Политическая и правовая система
Игорь Клямкин:
Все, что касается строительства демократическо-правового государства в Эстонии, нас интересует не меньше, чем ваши реформы в экономике. Даже больше. Потому что в России так и не сложились ни демократическая политическая система, ни правовая государственность.
Политическая конкуренция, честные выборы, независимый суд, свободные СМИ, развитое местное самоуправление – все это для нас оказалось недостижимым. Российская политическая реальность описывается словами «суверенная демократия» (суверенная от мировых демократических стандартов и вуалирующая политическую монополию) и «вертикаль власти». Поэтому от эстонских коллег хотелось бы услышать не только о том, как устроена в Эстонии власть и как функционируют различные политические и правовые институты, но и о том, благодаря чему коммунистическая Эстония стала демократической страной. Возможно, такая информация поможет нам лучше осознать свои ошибки и извлечь из них уроки хотя бы на будущее.
Матти Маасикас:
Мы не реформировали советскую политическую систему, а полностью ее демонтировали и выстроили на ее месте новую. Я имею в виду и блокирование для представителей коммунистической номенклатуры путей к получению государственных должностей, и формирование новых институтов. Коммунистическая партия не смогла у нас, как в других странах, осуществить самопреобразование и в 1992 году была распущена.
Эстония выбрала модель парламентской республики. Парламент (Рийгикогу), избираемый раз в четыре года, формирует исполнительную власть по итогам выборов. Президент (он у нас избирается парламентом на пять лет) поручает формирование правительства лидеру партии, получившей наибольшее количество голосов. Для прохождения в парламент партия должна преодолеть пятипроцентный барьер.

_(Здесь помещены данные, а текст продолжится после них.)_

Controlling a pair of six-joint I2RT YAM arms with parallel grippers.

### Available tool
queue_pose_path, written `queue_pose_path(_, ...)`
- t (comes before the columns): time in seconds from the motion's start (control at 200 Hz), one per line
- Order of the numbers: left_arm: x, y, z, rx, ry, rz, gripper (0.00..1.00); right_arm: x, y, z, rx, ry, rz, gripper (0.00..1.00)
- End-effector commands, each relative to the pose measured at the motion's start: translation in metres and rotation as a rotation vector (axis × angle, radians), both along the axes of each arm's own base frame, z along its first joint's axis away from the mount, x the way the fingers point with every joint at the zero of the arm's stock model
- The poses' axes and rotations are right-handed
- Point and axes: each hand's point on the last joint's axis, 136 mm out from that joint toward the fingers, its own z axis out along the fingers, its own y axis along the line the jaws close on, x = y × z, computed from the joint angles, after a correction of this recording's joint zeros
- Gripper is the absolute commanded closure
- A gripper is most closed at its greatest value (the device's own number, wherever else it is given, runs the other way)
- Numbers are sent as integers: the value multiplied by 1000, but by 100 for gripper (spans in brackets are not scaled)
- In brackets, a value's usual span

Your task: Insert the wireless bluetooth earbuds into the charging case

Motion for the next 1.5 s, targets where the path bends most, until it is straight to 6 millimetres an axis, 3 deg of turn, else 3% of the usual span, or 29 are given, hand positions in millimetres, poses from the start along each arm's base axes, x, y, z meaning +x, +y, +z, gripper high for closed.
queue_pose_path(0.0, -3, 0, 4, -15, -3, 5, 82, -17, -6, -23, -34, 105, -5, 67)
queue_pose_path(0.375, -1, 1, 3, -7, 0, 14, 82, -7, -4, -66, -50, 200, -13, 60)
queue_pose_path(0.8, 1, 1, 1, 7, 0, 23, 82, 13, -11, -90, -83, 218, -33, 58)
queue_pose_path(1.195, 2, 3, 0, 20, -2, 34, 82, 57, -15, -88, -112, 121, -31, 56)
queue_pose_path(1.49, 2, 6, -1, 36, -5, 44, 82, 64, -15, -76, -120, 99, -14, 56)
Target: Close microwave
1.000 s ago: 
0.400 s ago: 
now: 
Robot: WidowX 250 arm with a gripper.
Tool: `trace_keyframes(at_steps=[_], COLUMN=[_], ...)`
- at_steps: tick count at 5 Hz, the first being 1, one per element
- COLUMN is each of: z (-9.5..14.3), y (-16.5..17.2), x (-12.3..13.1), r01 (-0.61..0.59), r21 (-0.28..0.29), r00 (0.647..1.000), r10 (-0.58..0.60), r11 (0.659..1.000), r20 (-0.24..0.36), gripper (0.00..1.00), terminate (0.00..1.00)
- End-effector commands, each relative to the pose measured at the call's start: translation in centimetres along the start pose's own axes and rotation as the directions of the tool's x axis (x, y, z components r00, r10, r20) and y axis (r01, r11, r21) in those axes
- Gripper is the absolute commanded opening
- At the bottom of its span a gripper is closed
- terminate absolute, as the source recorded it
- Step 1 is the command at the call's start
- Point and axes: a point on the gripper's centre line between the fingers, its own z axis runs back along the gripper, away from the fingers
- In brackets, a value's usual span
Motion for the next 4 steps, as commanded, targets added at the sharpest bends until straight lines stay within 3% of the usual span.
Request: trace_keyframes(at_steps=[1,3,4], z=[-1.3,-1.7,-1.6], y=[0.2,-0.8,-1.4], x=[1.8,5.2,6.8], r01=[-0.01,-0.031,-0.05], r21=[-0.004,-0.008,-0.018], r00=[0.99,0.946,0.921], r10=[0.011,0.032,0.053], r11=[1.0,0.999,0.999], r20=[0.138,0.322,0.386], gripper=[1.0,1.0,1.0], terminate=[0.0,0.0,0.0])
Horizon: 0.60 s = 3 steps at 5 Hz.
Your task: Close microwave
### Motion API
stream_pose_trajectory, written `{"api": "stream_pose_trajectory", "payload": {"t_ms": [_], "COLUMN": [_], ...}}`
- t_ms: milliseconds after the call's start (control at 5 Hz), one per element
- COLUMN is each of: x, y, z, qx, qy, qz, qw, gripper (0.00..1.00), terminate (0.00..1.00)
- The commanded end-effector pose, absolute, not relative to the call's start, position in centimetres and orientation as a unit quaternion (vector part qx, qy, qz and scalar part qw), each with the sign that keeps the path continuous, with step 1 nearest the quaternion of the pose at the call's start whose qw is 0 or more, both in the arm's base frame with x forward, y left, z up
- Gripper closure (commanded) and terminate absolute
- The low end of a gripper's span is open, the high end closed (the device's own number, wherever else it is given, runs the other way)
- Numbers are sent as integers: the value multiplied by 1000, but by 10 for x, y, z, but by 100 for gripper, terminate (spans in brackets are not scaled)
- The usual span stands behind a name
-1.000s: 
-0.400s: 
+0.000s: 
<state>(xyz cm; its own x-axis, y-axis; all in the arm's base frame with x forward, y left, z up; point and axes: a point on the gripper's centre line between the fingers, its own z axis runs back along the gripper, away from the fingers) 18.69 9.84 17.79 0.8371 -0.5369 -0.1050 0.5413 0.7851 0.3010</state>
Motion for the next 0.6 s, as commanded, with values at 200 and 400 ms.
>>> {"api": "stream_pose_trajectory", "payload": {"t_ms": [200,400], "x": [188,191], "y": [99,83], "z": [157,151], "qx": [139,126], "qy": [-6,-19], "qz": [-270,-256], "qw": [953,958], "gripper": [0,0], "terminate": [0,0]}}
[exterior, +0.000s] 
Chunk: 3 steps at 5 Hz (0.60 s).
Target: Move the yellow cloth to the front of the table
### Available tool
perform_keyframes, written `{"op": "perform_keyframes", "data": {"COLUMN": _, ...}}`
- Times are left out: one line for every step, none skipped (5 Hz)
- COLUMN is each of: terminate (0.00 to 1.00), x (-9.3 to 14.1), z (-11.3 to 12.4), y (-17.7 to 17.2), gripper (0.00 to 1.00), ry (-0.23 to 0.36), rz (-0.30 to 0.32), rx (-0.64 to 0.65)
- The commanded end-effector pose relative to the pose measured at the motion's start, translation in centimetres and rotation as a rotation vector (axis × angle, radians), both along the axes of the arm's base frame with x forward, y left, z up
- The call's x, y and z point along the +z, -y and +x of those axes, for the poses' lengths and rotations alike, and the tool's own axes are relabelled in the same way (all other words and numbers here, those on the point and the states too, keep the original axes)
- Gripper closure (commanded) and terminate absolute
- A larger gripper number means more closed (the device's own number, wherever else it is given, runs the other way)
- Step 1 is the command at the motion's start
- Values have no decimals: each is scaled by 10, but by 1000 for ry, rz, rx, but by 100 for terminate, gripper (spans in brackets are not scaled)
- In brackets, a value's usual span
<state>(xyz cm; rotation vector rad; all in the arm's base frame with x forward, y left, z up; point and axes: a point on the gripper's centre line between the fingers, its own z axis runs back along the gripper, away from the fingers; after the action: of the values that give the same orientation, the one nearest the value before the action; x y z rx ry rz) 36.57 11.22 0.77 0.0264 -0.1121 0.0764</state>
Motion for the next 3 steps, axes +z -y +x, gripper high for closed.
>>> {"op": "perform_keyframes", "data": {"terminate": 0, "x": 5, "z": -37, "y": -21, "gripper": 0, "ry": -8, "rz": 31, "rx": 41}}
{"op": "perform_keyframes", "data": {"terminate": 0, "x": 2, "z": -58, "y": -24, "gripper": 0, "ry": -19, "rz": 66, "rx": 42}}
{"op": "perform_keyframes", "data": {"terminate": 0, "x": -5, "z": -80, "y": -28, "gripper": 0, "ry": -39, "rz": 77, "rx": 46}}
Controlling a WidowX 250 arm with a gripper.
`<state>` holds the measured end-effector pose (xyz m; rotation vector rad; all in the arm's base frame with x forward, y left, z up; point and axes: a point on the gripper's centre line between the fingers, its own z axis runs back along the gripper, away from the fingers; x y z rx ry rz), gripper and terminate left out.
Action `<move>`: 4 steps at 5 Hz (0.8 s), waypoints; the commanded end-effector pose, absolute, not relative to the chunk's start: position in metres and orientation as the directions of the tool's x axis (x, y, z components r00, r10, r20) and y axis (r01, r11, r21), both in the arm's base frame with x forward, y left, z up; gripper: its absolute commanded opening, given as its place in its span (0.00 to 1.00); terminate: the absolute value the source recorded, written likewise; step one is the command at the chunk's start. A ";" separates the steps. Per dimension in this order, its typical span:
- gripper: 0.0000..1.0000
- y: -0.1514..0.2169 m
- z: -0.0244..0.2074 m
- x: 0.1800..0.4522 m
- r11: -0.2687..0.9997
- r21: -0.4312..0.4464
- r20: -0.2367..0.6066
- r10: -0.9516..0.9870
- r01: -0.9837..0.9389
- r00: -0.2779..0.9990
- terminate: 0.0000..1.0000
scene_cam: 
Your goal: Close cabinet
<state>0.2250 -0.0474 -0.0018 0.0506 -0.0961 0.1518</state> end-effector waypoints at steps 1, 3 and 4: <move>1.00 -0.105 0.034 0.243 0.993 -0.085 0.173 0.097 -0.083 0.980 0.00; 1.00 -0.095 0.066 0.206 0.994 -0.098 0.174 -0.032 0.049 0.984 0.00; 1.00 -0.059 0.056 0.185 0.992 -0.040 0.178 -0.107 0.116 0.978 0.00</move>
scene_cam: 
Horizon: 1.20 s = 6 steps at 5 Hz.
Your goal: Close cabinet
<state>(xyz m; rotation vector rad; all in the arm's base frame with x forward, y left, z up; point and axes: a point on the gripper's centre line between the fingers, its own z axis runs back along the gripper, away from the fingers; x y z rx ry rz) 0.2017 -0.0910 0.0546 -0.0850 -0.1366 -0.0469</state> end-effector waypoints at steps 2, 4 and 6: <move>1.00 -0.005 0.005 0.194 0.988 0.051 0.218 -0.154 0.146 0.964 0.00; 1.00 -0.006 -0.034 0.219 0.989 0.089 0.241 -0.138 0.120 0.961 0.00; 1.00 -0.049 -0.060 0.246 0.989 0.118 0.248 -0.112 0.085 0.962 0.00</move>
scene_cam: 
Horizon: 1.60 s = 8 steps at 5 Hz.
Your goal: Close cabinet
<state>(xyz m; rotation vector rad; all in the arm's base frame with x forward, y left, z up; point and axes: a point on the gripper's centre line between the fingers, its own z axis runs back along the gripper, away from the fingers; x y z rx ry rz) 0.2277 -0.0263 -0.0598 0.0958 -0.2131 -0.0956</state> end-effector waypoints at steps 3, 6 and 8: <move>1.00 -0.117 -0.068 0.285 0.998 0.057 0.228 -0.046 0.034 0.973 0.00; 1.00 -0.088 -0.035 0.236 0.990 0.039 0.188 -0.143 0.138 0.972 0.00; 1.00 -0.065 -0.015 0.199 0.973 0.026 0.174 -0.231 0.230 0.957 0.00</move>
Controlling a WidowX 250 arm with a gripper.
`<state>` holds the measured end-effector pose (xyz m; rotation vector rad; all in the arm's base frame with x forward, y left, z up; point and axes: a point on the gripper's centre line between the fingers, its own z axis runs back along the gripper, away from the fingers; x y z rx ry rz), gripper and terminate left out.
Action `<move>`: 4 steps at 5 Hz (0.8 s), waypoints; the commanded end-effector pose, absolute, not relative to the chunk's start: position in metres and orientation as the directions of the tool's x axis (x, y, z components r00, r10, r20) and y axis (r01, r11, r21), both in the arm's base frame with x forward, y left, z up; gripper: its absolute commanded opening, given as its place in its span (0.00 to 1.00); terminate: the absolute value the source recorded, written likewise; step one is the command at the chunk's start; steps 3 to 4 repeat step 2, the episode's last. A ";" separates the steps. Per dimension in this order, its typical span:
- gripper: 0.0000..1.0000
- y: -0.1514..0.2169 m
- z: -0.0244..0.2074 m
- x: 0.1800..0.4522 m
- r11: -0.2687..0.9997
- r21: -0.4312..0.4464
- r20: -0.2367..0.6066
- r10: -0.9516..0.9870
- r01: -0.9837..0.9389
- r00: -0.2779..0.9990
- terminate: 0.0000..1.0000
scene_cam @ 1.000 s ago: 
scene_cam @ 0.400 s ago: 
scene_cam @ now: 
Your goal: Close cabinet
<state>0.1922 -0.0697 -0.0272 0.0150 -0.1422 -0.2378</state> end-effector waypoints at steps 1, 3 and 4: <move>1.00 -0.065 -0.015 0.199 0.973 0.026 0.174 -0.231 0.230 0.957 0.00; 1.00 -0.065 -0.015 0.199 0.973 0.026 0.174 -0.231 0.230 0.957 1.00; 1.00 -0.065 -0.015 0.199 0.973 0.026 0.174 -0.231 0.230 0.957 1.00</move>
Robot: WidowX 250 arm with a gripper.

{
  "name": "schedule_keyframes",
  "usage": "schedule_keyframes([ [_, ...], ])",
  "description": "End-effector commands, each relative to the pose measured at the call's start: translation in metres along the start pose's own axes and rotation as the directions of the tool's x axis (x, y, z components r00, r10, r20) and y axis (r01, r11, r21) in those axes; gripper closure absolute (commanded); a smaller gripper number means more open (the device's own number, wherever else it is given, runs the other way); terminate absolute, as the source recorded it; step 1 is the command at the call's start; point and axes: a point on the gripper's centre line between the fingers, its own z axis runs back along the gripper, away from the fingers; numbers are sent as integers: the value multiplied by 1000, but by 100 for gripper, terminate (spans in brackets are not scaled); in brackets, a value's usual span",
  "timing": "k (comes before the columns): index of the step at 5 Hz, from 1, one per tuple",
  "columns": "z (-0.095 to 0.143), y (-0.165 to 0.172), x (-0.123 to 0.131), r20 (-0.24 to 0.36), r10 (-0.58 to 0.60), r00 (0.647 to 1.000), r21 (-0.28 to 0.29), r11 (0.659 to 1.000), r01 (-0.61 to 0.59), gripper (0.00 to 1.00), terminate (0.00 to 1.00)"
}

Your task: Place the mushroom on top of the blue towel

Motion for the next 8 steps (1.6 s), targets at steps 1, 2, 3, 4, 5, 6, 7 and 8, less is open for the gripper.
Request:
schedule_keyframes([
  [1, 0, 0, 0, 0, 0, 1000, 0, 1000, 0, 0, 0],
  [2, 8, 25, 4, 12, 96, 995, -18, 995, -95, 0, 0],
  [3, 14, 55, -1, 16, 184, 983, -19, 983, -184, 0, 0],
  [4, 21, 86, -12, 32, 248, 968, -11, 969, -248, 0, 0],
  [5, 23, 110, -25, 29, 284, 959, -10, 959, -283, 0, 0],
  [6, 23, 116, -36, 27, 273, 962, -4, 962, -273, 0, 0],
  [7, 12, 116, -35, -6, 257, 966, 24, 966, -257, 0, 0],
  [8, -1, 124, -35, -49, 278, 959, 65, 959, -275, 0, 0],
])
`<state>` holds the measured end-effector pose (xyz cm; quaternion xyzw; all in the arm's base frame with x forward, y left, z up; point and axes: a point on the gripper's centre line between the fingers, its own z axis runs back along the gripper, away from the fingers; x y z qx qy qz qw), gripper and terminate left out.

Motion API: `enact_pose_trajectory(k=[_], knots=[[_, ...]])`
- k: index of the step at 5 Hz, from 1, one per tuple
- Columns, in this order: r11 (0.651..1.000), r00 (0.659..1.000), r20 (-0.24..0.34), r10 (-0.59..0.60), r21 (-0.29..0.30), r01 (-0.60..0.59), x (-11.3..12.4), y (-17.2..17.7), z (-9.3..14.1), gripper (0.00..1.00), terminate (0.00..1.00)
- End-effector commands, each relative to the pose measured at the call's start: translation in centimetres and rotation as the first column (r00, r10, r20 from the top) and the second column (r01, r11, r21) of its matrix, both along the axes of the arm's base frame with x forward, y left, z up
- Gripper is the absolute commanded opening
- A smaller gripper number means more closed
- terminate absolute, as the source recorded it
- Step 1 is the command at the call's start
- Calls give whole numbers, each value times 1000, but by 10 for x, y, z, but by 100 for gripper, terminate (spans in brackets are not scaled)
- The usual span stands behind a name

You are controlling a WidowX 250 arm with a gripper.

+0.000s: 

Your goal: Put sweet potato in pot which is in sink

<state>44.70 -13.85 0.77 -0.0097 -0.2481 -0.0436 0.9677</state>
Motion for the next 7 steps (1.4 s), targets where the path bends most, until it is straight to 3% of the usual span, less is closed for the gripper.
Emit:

Эта система полностью устраивает и политический класс, и общество, так как обеспечивает свободную конкуренцию политических сил и сменяемость власти. К тому же со временем она совершенствовалась. В первые годы после восстановления государственной независимости в Эстонии существовало несколько десятков партий (при 1,3 миллиона жителей!). Сегодня картина иная. В последних парламентских выборах участвовали 11 партий, в парламент прошли шесть. Наиболее сильные среди них – право– и левоцентристские. Структурирование политического пространства не было следствием каких-то специальных законодательных либо административных мер. Оно происходило естественно и свободно по мере накопления политического опыта жизни при демократии.
Планируя переход от советско-коммунистического государства к государству демократическому, мы с самого начала придавали большое значение организации местного самоуправления. Первый шаг в этом направлении был сделан еще в советское время на следующий день после падения Берлинской стены. Верховный Совет Эстонской ССР первым среди стран так называемого восточного блока принял закон о местном самоуправлении. А ровно через месяц состоялись выборы в местные Советы, которые стали первыми свободными выборами на территории Эстонии после 1940 года. Когда же Эстония, обретя независимость, принимала в 1992 году новую Конституцию, в нее была включена глава об органах самоуправления, которая отвечала принципам Европейской хартии местных самоуправлений, известной нам от финских коллег.